* modules/arch/netware/mod_nw_ssl.c (ssl_io_filter_Upgrade): Simplify the

Upgrade header check; allow upgrades on any method; don't drop the ap_pass_brigade return value. git-svn-id: https://svn.apache.org/repos/asf/httpd/httpd/trunk@111327 13f79535-47bb-0310-9956-ffa450edef68
author: Bradley Nicholes <bnicholes@apache.org> 2004-12-09 00:22:09 +0100
committer: Bradley Nicholes <bnicholes@apache.org> 2004-12-09 00:22:09 +0100
commit: 559d71ed9571b51a52af991f5e00ebc5eb19a54a (patch)
tree: 2a7fe92eb8ff12b50e74aef839fed773ce107e4e /modules/arch/netware/mod_nw_ssl.c
parent: mod_proxy: Respect errors reported by pre_connection hooks. (diff)
download: apache2-559d71ed9571b51a52af991f5e00ebc5eb19a54a.tar.xz
apache2-559d71ed9571b51a52af991f5e00ebc5eb19a54a.zip
1 files changed, 25 insertions, 46 deletions
diff --git a/modules/arch/netware/mod_nw_ssl.c b/modules/arch/netware/mod_nw_ssl.c
index c072c89e7c..3d890ade42 100644
--- a/modules/arch/netware/mod_nw_ssl.c
+++ b/modules/arch/netware/mod_nw_ssl.c
@@ -985,25 +985,23 @@ char *ssl_var_lookup(apr_pool_t *p, server_rec *s, conn_rec *c, request_rec *r,
     return (char *)result;
 }
 
+#define SWITCH_STATUS_LINE "HTTP/1.1 101 Switching Protocols"
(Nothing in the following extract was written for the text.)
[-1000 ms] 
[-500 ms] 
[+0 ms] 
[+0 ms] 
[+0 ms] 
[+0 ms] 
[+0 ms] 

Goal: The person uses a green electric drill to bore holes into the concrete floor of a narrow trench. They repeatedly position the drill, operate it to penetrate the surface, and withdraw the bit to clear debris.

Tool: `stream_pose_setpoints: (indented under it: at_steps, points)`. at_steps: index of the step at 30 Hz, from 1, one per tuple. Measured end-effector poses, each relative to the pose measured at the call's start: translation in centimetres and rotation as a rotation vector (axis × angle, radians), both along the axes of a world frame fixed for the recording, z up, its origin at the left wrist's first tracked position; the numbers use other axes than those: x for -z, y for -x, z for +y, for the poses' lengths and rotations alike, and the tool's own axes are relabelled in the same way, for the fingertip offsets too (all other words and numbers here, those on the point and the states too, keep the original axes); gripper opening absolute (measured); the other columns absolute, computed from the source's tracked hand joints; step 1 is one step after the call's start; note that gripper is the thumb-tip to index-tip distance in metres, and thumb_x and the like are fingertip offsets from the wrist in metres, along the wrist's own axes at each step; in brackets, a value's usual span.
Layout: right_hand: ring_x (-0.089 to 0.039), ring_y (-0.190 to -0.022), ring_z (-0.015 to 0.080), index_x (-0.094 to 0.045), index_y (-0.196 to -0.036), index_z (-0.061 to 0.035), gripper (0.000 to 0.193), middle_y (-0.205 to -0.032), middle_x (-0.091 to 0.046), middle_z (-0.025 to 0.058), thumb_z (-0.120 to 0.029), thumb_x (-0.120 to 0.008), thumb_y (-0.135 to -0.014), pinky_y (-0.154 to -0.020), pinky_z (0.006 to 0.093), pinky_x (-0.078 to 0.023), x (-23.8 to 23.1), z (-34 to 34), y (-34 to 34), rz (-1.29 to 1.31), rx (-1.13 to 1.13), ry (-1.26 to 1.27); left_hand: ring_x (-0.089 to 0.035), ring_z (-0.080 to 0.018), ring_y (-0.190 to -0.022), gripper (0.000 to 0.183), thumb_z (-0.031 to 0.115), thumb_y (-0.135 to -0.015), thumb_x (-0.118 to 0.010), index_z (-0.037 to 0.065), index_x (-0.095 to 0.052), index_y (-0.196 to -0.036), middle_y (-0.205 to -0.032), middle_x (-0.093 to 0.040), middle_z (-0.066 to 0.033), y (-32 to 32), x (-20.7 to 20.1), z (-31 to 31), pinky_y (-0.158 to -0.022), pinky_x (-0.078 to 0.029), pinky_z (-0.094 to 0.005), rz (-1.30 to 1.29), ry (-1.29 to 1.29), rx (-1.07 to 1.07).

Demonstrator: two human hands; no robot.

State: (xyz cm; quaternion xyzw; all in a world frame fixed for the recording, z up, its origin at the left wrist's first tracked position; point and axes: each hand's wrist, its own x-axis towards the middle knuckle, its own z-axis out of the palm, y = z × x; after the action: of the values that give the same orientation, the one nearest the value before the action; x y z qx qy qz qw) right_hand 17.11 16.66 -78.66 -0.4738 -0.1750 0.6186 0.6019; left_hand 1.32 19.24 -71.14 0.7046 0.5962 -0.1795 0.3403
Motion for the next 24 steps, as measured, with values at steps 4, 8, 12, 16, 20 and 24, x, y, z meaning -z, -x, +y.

+#define UPGRADE_HEADER "Upgrade: TLS/1.0, HTTP/1.1"
+#define CONNECTION_HEADER "Connection: Upgrade"
+
 static apr_status_t ssl_io_filter_Upgrade(ap_filter_t *f,
                                          apr_bucket_brigade *bb)
 
 {
-#define SWITCH_STATUS_LINE "HTTP/1.1 101 Switching Protocols"
-#define UPGRADE_HEADER "Upgrade: TLS/1.0, HTTP/1.1"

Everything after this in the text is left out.